Work order:
Where a line holds the word "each", copy that line from the data below.

Dataset extract:

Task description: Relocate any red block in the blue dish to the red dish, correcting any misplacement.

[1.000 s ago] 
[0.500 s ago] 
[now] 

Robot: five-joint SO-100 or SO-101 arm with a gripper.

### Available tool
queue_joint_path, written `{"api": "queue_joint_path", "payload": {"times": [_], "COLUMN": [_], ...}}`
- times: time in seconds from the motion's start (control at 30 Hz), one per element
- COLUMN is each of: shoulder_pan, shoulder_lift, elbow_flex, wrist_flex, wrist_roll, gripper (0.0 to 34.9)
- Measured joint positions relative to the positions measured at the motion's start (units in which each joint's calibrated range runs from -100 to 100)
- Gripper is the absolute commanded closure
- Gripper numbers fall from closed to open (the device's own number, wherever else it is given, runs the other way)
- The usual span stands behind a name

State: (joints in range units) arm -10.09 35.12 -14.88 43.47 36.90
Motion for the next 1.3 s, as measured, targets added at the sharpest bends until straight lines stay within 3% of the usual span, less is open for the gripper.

Solution to the problem:
- COLUMN is each of: shoulder_pan, shoulder_lift, elbow_flex, wrist_flex, wrist_roll, gripper (0.0 to 34.9)
- Measured joint positions relative to the positions measured at the motion's start (units in which each joint's calibrated range runs from -100 to 100)

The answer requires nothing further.